The first hunk tightens up the help text. I have a fairly standard  
format for help text: usage line, text description of what it does,  
options one per line with a tab between the option and the description.  
Someday I hope to write a help text parser that can collate subfeatures  
(like "cp" has), and regular help text helps parse it so I can combine  
sections.

Next was a uuencode_b64_3bytes() function. This takes up to 3 bytes of  
input and outputs 4 bytes of base64. (Given 2 bytes of input, it  
outputs 3 bytes and an equals.
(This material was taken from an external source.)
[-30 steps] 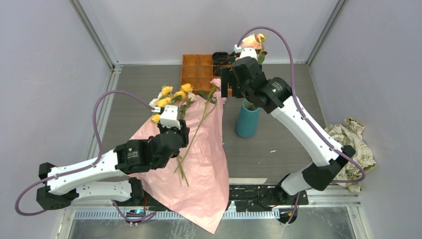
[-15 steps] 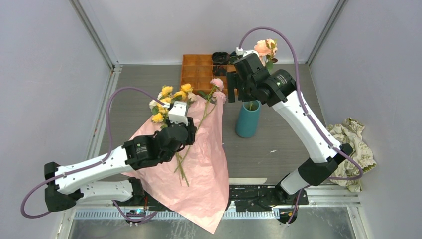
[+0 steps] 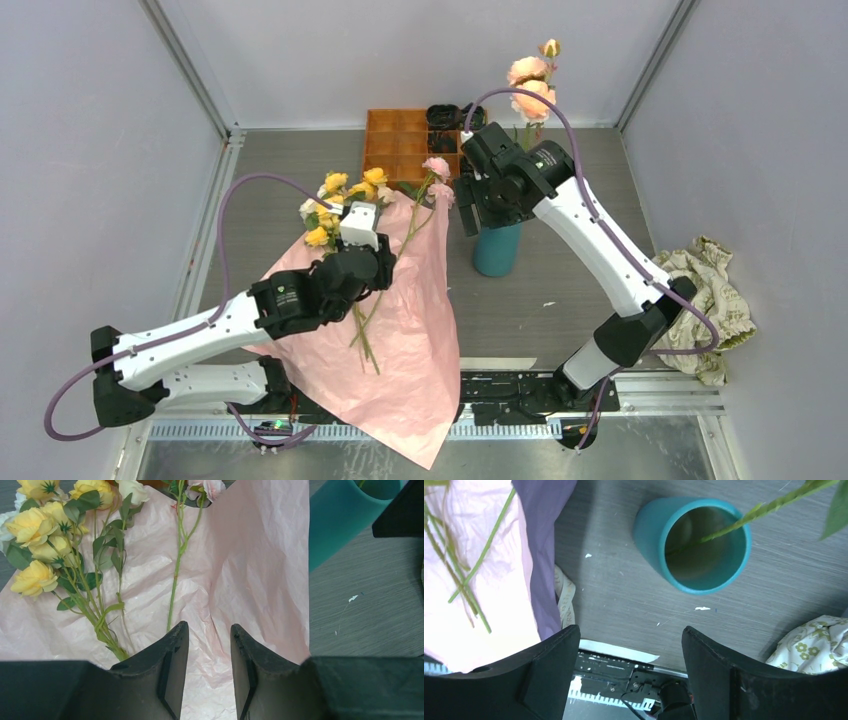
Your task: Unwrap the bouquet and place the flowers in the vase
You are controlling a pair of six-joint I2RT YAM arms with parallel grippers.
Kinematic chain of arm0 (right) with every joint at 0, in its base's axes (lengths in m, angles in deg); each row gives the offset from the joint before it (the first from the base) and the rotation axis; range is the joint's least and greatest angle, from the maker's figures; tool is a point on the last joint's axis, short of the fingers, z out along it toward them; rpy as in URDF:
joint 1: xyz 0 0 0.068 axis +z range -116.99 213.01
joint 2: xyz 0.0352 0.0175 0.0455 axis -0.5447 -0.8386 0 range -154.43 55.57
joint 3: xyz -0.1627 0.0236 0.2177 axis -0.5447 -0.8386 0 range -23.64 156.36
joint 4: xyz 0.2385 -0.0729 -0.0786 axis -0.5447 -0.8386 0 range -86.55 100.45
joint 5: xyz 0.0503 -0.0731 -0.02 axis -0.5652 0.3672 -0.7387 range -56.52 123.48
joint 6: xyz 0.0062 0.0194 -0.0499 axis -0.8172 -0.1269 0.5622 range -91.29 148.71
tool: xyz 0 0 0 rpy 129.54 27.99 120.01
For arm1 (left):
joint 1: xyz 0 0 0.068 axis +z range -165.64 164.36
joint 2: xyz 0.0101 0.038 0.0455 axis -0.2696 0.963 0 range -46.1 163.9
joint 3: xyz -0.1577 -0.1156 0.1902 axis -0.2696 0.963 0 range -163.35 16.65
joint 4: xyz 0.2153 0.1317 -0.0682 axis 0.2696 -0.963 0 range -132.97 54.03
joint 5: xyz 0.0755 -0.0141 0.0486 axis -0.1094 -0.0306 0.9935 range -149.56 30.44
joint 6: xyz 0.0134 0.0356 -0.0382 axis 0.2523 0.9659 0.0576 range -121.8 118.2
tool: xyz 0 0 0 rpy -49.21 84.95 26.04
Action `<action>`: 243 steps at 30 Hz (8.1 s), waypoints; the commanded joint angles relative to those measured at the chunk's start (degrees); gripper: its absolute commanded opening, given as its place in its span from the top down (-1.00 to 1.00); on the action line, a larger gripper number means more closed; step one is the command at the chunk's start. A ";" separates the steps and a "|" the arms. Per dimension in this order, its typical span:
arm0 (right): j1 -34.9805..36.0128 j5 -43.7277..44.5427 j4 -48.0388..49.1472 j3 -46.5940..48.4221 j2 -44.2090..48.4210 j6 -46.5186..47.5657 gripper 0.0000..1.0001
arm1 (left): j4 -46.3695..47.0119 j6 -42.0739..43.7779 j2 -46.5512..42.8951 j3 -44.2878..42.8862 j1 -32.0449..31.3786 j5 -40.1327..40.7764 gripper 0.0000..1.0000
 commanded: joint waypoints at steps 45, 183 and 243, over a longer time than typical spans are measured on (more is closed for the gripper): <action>-0.10 9.22 25.82 -21.49 42.03 -5.30 -0.99 | -4.24 15.78 55.58 -37.44 24.23 -23.20 -0.11; -0.16 11.46 35.99 -38.09 63.32 -4.91 -0.99 | 61.65 12.24 30.31 -17.18 17.10 -45.76 -0.05; 21.23 -6.97 32.07 26.16 -46.63 -13.34 -0.49 | -15.68 9.18 -36.39 -11.01 1.66 20.67 0.14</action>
Given 1 byte, it outputs 2 bytes and two  
equals.) This is completely loop unrolled, which used to be an  
optimization strategy back before processors started running a dozen  
times the speed of their own memory so tight loops that fit in a single  
cache line trumped quick-to-execute code that spanned multiple L1 cache  
lines. (Ballpark cache line size is in the 32-128 bytes range.  
According to /proc/cpuinfo "clflush size" on my netbook is 64 bytes.  
That's the granularity with which most memory transactions actually  
take place in this processor. If you'd like to learn this stuff go to  
http://kernel.org/doc and look for the links to 'ars technica ram  
guide'.)

This b64_3bytes() function took an output buffer as one of its  
arguments, but the output always goes to stdout, so I just wrote to  
stdout in the function here (trusting the FILE * to have an internal  
buffer to collate output if it matters, but uuencode isn't hugely  
performance critical anyway. Actually I think xputc() might have a  
fflush in it, but I mentioned it's not performance critical.)

The function had a loop to read/shift the data into an integer, and  
then 4 lines to store each byte into the output buffer, and two tests  
to overwrite the last two bytes if the length is short.
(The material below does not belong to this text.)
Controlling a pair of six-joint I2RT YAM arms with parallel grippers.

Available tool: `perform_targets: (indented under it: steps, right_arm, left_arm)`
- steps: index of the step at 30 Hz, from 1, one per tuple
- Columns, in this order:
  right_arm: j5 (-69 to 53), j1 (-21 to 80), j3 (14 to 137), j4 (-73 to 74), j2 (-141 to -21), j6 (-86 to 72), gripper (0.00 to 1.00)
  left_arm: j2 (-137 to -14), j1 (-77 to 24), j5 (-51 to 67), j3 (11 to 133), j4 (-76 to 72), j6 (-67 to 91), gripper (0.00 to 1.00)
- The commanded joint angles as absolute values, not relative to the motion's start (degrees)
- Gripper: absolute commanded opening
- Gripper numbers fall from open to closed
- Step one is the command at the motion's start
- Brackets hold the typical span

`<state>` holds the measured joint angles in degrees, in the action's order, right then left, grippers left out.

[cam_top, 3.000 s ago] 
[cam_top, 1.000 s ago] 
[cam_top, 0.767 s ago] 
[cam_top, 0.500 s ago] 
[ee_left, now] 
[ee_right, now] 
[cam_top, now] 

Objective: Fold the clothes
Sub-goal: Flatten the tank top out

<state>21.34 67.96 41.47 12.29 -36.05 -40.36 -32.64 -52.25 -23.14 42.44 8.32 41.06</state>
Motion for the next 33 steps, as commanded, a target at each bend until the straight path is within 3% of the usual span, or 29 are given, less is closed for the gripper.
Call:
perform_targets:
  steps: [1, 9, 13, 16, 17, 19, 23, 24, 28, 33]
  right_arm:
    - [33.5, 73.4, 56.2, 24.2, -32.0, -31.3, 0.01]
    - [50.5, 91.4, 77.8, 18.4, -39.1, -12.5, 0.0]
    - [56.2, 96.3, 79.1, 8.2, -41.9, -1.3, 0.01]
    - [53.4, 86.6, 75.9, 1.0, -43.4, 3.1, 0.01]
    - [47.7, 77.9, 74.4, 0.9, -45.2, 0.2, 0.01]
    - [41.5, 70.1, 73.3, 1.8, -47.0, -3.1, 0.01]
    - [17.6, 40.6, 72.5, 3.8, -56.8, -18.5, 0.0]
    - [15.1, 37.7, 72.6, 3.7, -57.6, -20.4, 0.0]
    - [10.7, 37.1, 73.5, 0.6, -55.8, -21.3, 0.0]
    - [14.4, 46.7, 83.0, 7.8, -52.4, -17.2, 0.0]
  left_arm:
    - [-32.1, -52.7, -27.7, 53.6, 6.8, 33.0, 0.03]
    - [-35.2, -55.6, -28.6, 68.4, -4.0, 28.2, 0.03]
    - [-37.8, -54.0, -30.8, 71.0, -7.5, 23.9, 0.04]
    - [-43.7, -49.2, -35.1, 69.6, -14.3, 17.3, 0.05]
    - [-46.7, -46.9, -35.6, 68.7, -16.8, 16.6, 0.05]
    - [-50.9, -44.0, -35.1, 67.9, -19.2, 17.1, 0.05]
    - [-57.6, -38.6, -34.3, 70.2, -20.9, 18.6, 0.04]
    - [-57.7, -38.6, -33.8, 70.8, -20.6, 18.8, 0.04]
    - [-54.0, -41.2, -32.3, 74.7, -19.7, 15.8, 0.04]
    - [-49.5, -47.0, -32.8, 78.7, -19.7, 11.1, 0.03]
I replaced this with one for loop that iterated 4 times (for the 4  
output bytes). Each time through, if there's still input data it's  
read/shifted into the input integer, and then it writes either a byte  
of data or an = depending on how many bytes of input we had and where  
we are in the loop. The loop iterates 4 times because we always produce  
4 bytes of output, even for short input (which only happens at the end  
of a file).

There was a static table[] of value to character mappings, kept in a  
constant string. I instead had uuencode_main() generate that in toybuf.  
(I lean towards generating things instead of storing them statically so  
you can see where they came from. Sometimes I can't, for example  
toys/lsb/md5sum has the static md5table but starts with a comment that  
says if I was willing to pull in floating point and libm I'd calculate  
it via for(i=0; i<64; i++) md5table[i] = abs(sin(i+1))*(1<<32);  
Similarly, crc_init generates the crc32 table, for both endiannesses. I  
should probably have a comment that the magic constant for  
little_endian is the same as the big_endian one just bit-reversed.)
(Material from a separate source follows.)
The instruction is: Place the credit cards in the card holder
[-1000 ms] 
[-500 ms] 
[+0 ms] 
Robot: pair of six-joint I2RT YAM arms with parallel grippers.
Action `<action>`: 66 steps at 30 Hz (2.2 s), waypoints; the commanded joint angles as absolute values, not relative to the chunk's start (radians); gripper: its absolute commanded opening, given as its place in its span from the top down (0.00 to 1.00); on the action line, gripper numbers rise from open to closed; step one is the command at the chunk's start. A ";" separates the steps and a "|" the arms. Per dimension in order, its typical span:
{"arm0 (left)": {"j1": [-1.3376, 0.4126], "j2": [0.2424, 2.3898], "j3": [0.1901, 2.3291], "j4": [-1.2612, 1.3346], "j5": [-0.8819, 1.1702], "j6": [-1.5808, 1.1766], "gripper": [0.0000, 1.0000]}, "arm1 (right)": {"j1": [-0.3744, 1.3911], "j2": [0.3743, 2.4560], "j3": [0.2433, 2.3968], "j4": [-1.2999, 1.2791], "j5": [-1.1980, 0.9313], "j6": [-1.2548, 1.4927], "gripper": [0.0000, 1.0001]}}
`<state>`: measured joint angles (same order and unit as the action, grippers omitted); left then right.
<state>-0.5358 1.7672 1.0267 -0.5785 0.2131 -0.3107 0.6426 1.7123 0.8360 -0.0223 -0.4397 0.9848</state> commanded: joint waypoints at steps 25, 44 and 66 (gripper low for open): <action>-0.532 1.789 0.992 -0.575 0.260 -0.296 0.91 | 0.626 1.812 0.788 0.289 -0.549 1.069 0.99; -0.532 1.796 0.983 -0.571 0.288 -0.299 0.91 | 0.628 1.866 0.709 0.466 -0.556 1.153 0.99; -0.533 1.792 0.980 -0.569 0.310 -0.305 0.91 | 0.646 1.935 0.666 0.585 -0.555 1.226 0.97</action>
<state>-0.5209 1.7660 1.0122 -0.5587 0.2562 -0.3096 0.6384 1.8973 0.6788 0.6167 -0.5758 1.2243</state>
Next function: uuencode_b64_line() is a wrapper function that produces  
a line of output, by calling uuencode_b64_3bytes an appropriate number  
of times. Just minor cleanups here for now: no need to pass along an  
output buffer the b64_3bytes() function no longer uses, and no need to  
print the contents when b64_3bytes() does it itself.

So now we get to uuencode_b64(), which is using toybuf. Let's stop and  
trace that now-removed output buffer. Only 4 bytes of out[] were ever  
filled in by b64_3bytes(), only 4 bytes were printed by b64_line(), but  
in uuencode_b64() outbuf was given 64 bytes. (This is why you rework  
things until they're right next to each other and you can spot this  
sort of thing. By spreading it across 3 functions, the mismatch wasn't  
easily noticeable.)

So that can go, but we still have a loop reading lines of data, and  
thus we still need a buffer to read a line of data into. (Reading a  
line is faster than reading 4 bytes, and there's per-output-line  
processing, namely writing a newline, so we care when lines end anyway.  
So line at a time is a logical input block size.)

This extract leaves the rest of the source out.